:: What the task requires ::
Beginning with the line that holds "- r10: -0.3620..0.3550", retype the rest of the listing exactly, last line included.

============

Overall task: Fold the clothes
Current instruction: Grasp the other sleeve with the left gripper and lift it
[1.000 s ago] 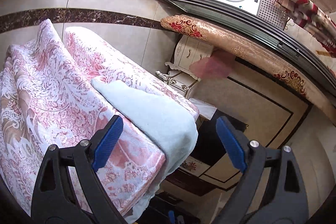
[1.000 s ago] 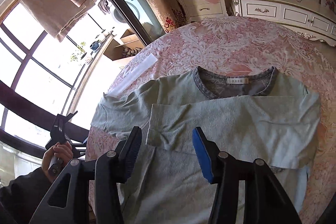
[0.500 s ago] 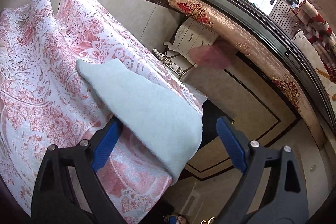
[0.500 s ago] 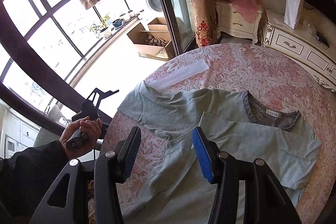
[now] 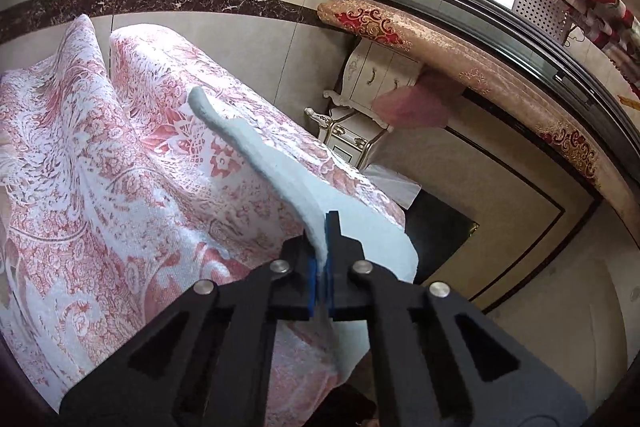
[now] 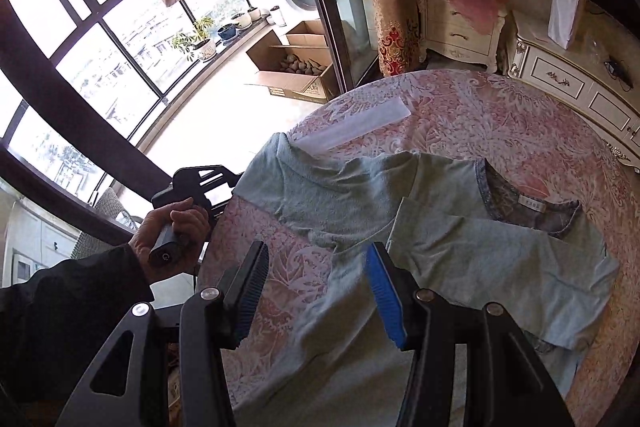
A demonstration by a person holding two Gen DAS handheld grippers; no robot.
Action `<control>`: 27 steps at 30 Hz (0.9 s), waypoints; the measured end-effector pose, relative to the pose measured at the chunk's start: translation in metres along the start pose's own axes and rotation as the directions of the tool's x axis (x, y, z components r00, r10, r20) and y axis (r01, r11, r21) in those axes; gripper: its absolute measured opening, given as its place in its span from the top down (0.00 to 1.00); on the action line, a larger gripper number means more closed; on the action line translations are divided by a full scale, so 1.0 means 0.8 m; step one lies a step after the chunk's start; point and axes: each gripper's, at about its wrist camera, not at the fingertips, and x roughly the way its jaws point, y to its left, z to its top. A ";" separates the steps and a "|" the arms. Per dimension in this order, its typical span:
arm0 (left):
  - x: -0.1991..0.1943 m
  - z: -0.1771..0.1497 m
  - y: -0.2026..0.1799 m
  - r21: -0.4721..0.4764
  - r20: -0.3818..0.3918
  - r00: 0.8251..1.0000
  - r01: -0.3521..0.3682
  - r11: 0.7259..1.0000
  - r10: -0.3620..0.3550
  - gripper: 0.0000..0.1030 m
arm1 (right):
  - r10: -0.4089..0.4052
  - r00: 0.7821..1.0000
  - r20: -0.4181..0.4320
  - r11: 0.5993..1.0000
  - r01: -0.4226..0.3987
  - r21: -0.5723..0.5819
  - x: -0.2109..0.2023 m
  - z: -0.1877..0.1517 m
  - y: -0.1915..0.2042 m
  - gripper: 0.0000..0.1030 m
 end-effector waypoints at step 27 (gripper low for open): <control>0.065 -0.412 -0.236 0.912 0.396 0.917 -0.400 -0.097 -0.052 0.97 | -0.097 0.992 0.079 0.927 0.061 0.369 -0.098 -0.082 -0.163 0.49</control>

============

:: Response area ::
  - r10: -0.3620..0.3550
  - gripper: 0.0000..0.1030 m
arm1 (right):
  - r10: -0.4089..0.4052
  - r00: 0.7821..1.0000
  - r20: -0.4181..0.4320
  - r11: 0.5993..1.0000
  - r01: -0.4226..0.3987
  - r21: -0.5723..0.5819
  - x: -0.2109..0.2023 m
  - z: -0.1877..0.1517 m
  - y: -0.1915..0.2042 m
  - gripper: 0.0000..0.1030 m
 end-effector waypoints at step 27 (gripper low for open): <control>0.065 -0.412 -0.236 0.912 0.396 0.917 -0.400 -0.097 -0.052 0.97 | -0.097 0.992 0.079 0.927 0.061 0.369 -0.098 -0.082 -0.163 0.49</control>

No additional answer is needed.